The painting is one my mother's brother did when he was quite young and taking art classes from Frank Baisden. Frank and his wife Katy were amazing characters that I was lucky enough to know in my own childhood in Roseland and Frank was a genuine artist. I've written several posts about him and Katy and there's one HERE if you're interested in it.
That painting hung above my granny's bed all of my childhood and when she died, I asked for it and it has been in my bedroom ever since. With any luck, it will be there when I die. I love it that much.
From left to right on the mantel we have a gorgeous doll that May made for me. The detail on her is amazing. She's been on another mantel piece but I want her where I can see her more easily for now. Next is a tiny felted sweater that she made. One Christmas she made everyone tiny sweaters and all of them were appropriate to the one they were made for. Next, whelk shell, Seminole Indian dolls with smaller shells in front of them, conch shell, beautiful ceramic parakeet I scored at Wag the Dog which I love, and a cutting of arrowhead vine in a silver plated pitcher I got at some random thrift store.
And I feel like that is everything I want right there now. Things I love and will notice because they are newly there. Except for the painting which I always notice and always will.
This morning I picked another gallon of green beans, remarkably, and about half a gallon of field peas. I need to sit down and snap and shell. I got the guest room tidied up and dusted and actually even rearranged the mantel in there. Sort of.
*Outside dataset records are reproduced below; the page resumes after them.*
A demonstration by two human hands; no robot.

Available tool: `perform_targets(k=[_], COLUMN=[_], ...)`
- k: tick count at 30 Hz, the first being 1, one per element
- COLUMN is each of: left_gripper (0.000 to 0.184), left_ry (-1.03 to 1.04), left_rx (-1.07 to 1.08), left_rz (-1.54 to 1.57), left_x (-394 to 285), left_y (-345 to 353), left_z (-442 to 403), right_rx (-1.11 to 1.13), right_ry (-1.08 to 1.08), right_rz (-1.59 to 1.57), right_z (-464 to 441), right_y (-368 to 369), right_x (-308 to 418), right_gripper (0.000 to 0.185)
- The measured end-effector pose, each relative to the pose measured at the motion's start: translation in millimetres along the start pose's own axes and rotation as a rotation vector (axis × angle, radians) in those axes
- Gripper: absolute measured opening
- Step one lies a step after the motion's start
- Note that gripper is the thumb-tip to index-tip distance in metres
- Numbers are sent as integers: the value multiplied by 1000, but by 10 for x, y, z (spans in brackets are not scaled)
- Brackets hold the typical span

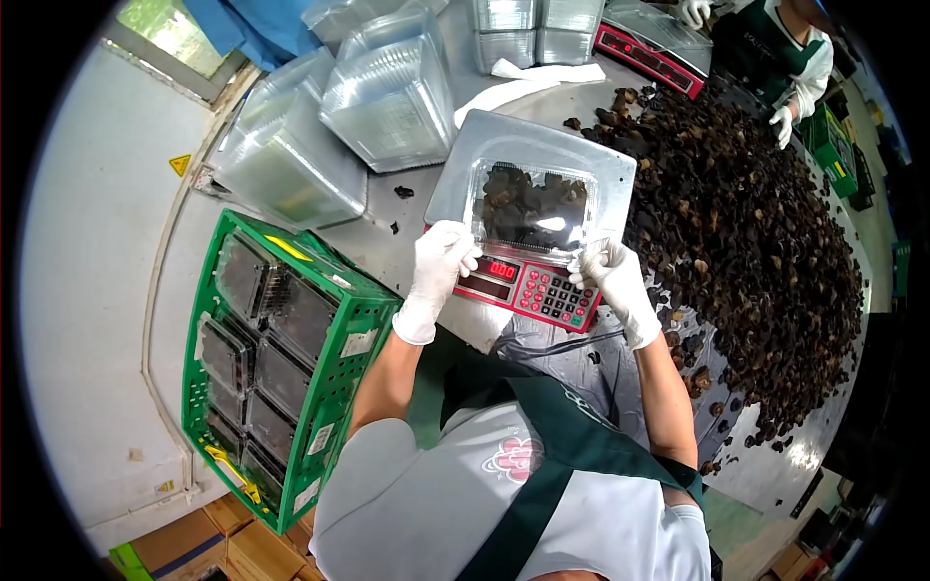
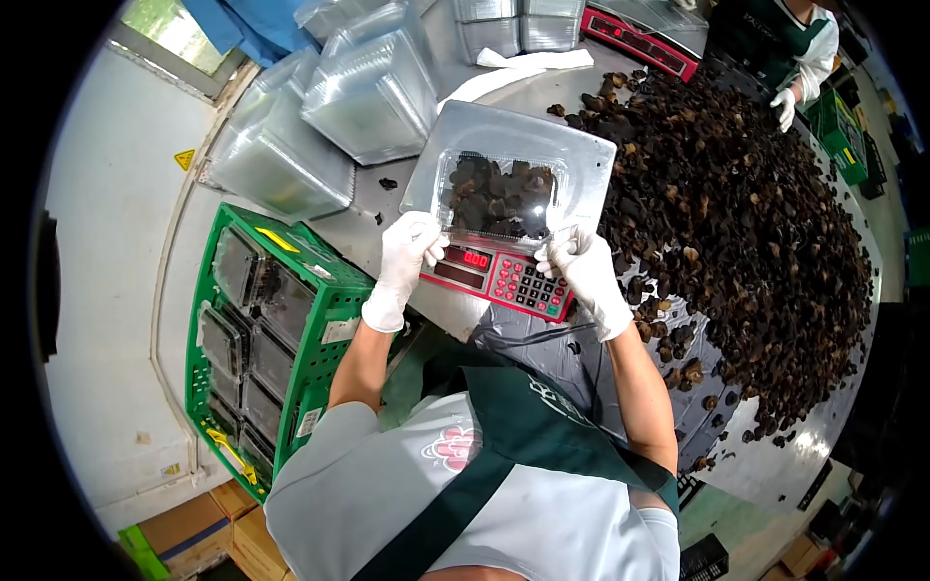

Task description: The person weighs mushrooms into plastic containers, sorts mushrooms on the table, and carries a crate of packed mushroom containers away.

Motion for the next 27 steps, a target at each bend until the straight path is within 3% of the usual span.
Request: perform_targets(k=[3,7,9,10,11,13,15,17,27], left_gripper=[16,18,27,30,33,35,32,34,32], left_ry=[16,142,9,441,879,406,968,1000,1022], left_rx=[4,153,176,83,-19,-3,-50,-67,-85], left_rz=[-59,-151,-331,-586,-827,-284,-799,-792,-705], left_x=[19,-120,-38,-452,-761,-389,-832,-824,-852], left_y=[22,154,167,238,372,166,407,385,265], left_z=[25,107,128,192,411,143,511,543,596], right_rx=[-52,-203,-225,-299,-293,-328,-360,-387,-398], right_ry=[-18,-312,-412,-786,-912,-986,-1004,-1134,-1197], right_rz=[10,365,550,611,668,761,838,921,880], right_z=[75,347,392,572,650,738,802,933,1069], right_y=[-52,-182,-267,-204,-171,-157,-155,-85,-6], right_x=[-92,305,355,665,776,822,877,959,1029], right_gripper=[11,8,10,12,19,23,26,26,26])
Point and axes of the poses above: each hand's wrist, its own z-axis away from the middle knuckle, its own y-axis out of the palm, x = y × z, the point moved 10 cm from there along -z, towards the middle knuckle, and after that the axes turned 1 degree about -x, right-handed, at the moved point
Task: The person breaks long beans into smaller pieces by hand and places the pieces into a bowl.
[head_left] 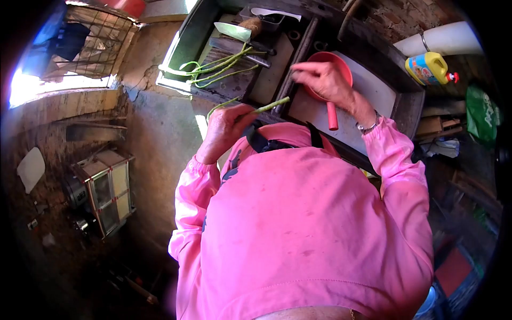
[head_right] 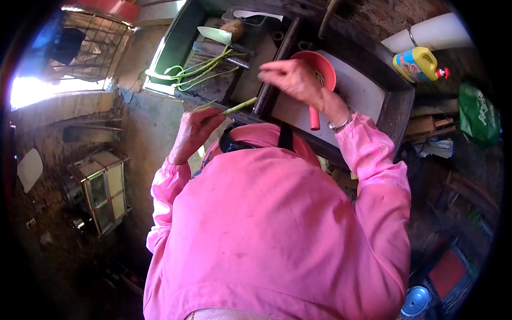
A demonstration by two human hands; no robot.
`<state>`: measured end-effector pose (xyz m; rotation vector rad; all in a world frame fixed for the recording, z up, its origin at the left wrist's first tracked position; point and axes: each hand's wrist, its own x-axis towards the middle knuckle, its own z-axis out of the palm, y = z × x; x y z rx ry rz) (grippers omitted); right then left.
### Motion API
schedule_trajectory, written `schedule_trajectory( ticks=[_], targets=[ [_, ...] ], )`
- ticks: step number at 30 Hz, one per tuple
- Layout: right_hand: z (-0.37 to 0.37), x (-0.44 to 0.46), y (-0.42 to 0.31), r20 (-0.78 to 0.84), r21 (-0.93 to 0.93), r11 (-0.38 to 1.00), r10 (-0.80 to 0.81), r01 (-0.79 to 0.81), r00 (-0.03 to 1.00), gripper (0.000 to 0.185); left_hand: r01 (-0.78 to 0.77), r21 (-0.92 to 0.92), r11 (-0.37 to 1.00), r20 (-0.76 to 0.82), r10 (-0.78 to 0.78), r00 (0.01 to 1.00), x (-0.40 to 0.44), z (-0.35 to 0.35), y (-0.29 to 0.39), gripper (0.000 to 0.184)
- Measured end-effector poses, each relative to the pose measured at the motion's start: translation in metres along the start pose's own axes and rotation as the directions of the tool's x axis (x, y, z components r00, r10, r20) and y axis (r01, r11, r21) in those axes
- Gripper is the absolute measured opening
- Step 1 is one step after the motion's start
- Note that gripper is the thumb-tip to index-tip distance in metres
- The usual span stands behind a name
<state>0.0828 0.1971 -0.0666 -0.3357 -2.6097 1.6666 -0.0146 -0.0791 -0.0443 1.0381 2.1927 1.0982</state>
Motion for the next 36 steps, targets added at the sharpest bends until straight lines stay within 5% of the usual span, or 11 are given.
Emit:
schedule_trajectory(
  ticks=[3, 4, 5, 9, 13, 16, 20, 26, 29, 36],
  targets=[
    [0.021, -0.012, -0.043, 0.260, 0.006, 0.988, -0.150, 0.154, 0.954, 0.037, -0.097, 0.079, 0.992, 0.067, 0.092, 0.993, 0.006, 0.000, 0.009, 0.011],
    [0.024, -0.013, -0.052, 0.349, -0.084, 0.989, -0.088, 0.125, 0.933, 0.037, -0.129, 0.096, 0.987, 0.060, 0.123, 0.991, 0.007, 0.000, 0.011, 0.011],
    [0.033, -0.015, -0.038, 0.323, -0.104, 0.954, -0.237, 0.283, 0.916, 0.034, -0.159, 0.114, 0.981, 0.052, 0.154, 0.987, 0.009, 0.000, 0.012, 0.011],
    [0.034, -0.019, -0.051, 0.429, -0.114, 0.984, -0.074, 0.136, 0.900, 0.026, -0.209, 0.158, 0.965, 0.051, 0.204, 0.978, 0.011, -0.005, 0.013, 0.011],
    [0.042, -0.017, -0.035, 0.370, -0.116, 0.990, -0.027, 0.075, 0.929, 0.024, -0.195, 0.129, 0.972, -0.008, 0.197, 0.980, 0.008, -0.001, -0.002, 0.013],
    [0.034, -0.014, -0.021, 0.390, 0.239, 0.941, 0.132, -0.238, 0.911, 0.025, -0.051, 0.034, 0.998, -0.026, 0.052, 0.998, 0.003, 0.001, -0.018, 0.015],
    [0.032, -0.021, -0.020, 0.382, 0.531, 0.741, 0.224, -0.411, 0.897, 0.026, 0.104, -0.133, 0.986, 0.032, -0.100, 0.994, 0.003, 0.004, -0.015, 0.017],
    [0.036, -0.025, -0.005, 0.270, 0.627, 0.683, 0.261, -0.374, 0.927, 0.026, 0.044, -0.095, 0.994, -0.024, -0.046, 0.999, 0.007, 0.023, -0.012, 0.017],
    [0.038, -0.021, 0.009, 0.224, 0.402, 0.877, 0.185, -0.264, 0.957, 0.026, 0.010, 0.009, 1.000, -0.059, -0.009, 0.998, 0.005, 0.030, -0.008, 0.016],
    [0.033, -0.025, -0.007, 0.264, 0.661, 0.643, 0.284, -0.387, 0.922, 0.022, 0.038, -0.070, 0.997, -0.102, -0.045, 0.994, 0.000, 0.026, -0.002, 0.013]
  ],
)
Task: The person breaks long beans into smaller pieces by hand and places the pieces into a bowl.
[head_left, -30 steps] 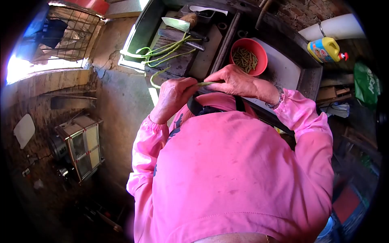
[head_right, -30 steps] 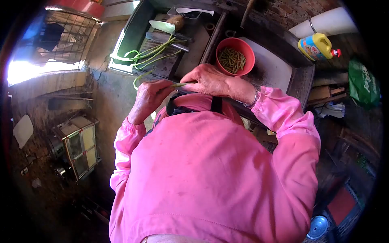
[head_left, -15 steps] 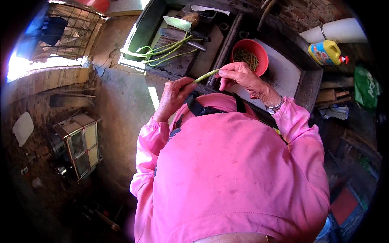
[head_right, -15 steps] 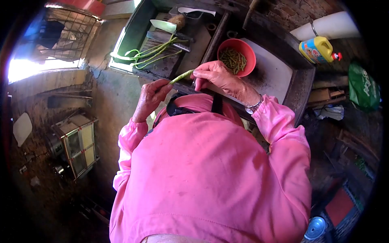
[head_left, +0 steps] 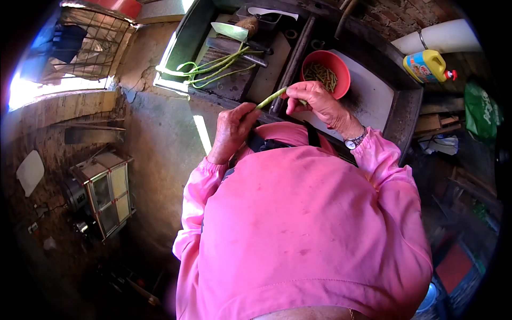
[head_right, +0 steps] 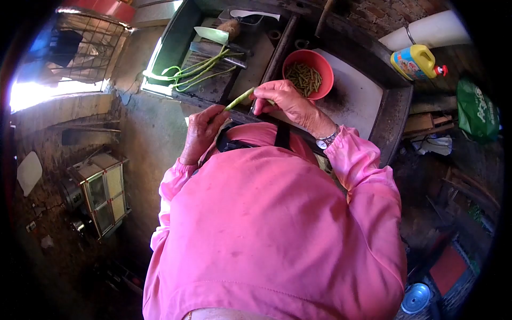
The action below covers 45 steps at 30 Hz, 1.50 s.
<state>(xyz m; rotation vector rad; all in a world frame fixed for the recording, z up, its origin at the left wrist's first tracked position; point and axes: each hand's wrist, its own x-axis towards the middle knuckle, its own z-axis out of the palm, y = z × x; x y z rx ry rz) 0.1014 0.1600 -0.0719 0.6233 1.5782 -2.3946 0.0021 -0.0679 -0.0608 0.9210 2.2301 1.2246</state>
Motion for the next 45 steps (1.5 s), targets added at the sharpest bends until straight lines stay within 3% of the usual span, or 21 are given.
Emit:
schedule_trajectory(
  ticks=[1, 2, 3, 5, 8, 11, 12, 15, 16, 17, 18, 20, 26, 32, 35, 45],
  targets=[
    [-0.008, 0.002, 0.001, -0.012, -0.005, 0.999, -0.031, 0.031, 0.999, 0.021, 0.024, -0.003, 1.000, -0.034, -0.024, 0.999, -0.004, -0.002, -0.006, 0.013],
    [-0.026, 0.008, 0.000, -0.129, 0.116, 0.993, -0.009, 0.024, 0.992, 0.020, 0.047, -0.006, 0.999, -0.069, -0.047, 0.997, -0.009, -0.007, -0.018, 0.012],
    [-0.048, 0.010, 0.005, -0.209, 0.007, 0.963, -0.264, 0.271, 0.942, 0.021, 0.069, -0.011, 0.998, -0.103, -0.070, 0.992, -0.014, -0.012, -0.031, 0.012],
    [-0.084, 0.011, 0.003, -0.395, -0.083, 0.984, -0.178, 0.159, 0.901, 0.024, 0.179, -0.070, 0.981, -0.083, -0.185, 0.979, -0.018, -0.025, -0.041, 0.013],
    [-0.118, 0.026, 0.027, -0.374, -0.465, 0.882, -0.274, 0.076, 0.886, 0.031, 0.142, -0.099, 0.985, -0.053, -0.148, 0.988, -0.011, -0.026, -0.026, 0.015],
    [-0.149, 0.046, 0.042, -0.395, -0.843, 0.472, -0.222, -0.256, 0.891, 0.031, 0.149, -0.168, 0.975, -0.016, -0.154, 0.988, -0.008, -0.024, -0.022, 0.017],
    [-0.144, 0.049, 0.049, -0.323, -0.934, 0.295, -0.460, -0.200, 0.827, 0.032, 0.157, -0.195, 0.968, -0.008, -0.162, 0.987, -0.008, -0.023, -0.022, 0.018],
    [-0.140, 0.050, 0.041, -0.221, -0.975, 0.124, -0.492, -0.184, 0.842, 0.037, 0.186, -0.275, 0.943, 0.028, -0.186, 0.982, -0.009, -0.025, -0.022, 0.020],
    [-0.108, 0.049, 0.035, -0.238, -0.844, 0.530, -0.501, 0.078, 0.832, 0.035, 0.197, -0.302, 0.933, 0.042, -0.193, 0.980, -0.008, -0.025, -0.022, 0.021],
    [-0.088, 0.047, 0.026, -0.156, -0.717, 0.660, -0.465, 0.223, 0.872, 0.035, 0.198, -0.307, 0.931, 0.049, -0.193, 0.980, -0.008, -0.024, -0.021, 0.021],
    [-0.055, 0.033, 0.006, -0.083, -0.690, 0.668, -0.457, 0.280, 0.886, 0.037, 0.201, -0.311, 0.929, 0.060, -0.192, 0.980, -0.008, -0.024, -0.020, 0.021],
    [-0.011, 0.017, -0.018, 0.008, -0.537, 0.788, -0.350, 0.300, 0.937, 0.036, 0.190, -0.317, 0.929, 0.075, -0.175, 0.982, -0.005, -0.023, -0.019, 0.021],
    [0.027, 0.009, -0.028, 0.079, -0.594, 0.699, -0.442, 0.398, 0.893, 0.018, 0.223, -0.321, 0.920, 0.104, -0.200, 0.974, -0.008, -0.023, -0.012, 0.020],
    [0.037, 0.011, -0.023, 0.063, -0.613, 0.699, -0.422, 0.369, 0.904, 0.017, 0.254, -0.397, 0.882, 0.158, -0.207, 0.966, -0.011, -0.018, -0.019, 0.018],
    [0.036, 0.015, -0.014, 0.050, -0.606, 0.663, -0.519, 0.439, 0.853, 0.019, 0.255, -0.419, 0.872, 0.159, -0.205, 0.966, -0.012, -0.016, -0.019, 0.018],
    [0.046, 0.007, -0.020, 0.062, -0.611, 0.699, -0.426, 0.372, 0.903, 0.016, 0.204, -0.442, 0.873, 0.112, -0.171, 0.979, -0.012, -0.011, -0.011, 0.021]
  ],
)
Here's what the guest room looks like.
This picture was taken from the doorway between that room and the dining room. And yes, I should probably get some sort of quilt or bedspread that covers the bottom mattress but really, who cares? Also, that is THE MOST COMFORTABLE BED IN THE WORLD!
Glen suggested that we should take it to the cabin since we sleep on a different, almost as comfortable but not quite bed. I shut down that shit immediately.
Oh hell no, may be what I said.
And here's another view from the guest room, leading into the laundry room.
It's a rambly old house. One room leads to another, and I walk through them all a thousand times a day. The door you can see the door knob of in that last picture leads out onto the back porch. And although you can't see it, the swing porch leads directly off the guest room as well, that door being just to the left of the head of the bed. The other door that leads to that particular porch comes off my bathroom.
You could get lost. It has happened.
We just got a nice little rain, the odd thing being that the sun shone throughout. We always used to say that happened when the devil was beating his wife but I don't like that. At all.
Even the fucking devil should not be beating his wife. I am glad to step in and say so.
Pretty little garden spider, aka zipper spider, on the front porch. The golden orb weavers are establishing their webs and territories too. Pictures of those will no doubt be forthcoming.
There are clean sheets on ALL the beds this evening and I have made my own martini.
Happy Friday, y'all, and no, I have not answered comments today. Perhaps I shall get around to it later or perhaps not. Sometimes a blogger lady just needs a little break. Trust me when I say that I have read them all and appreciate each one.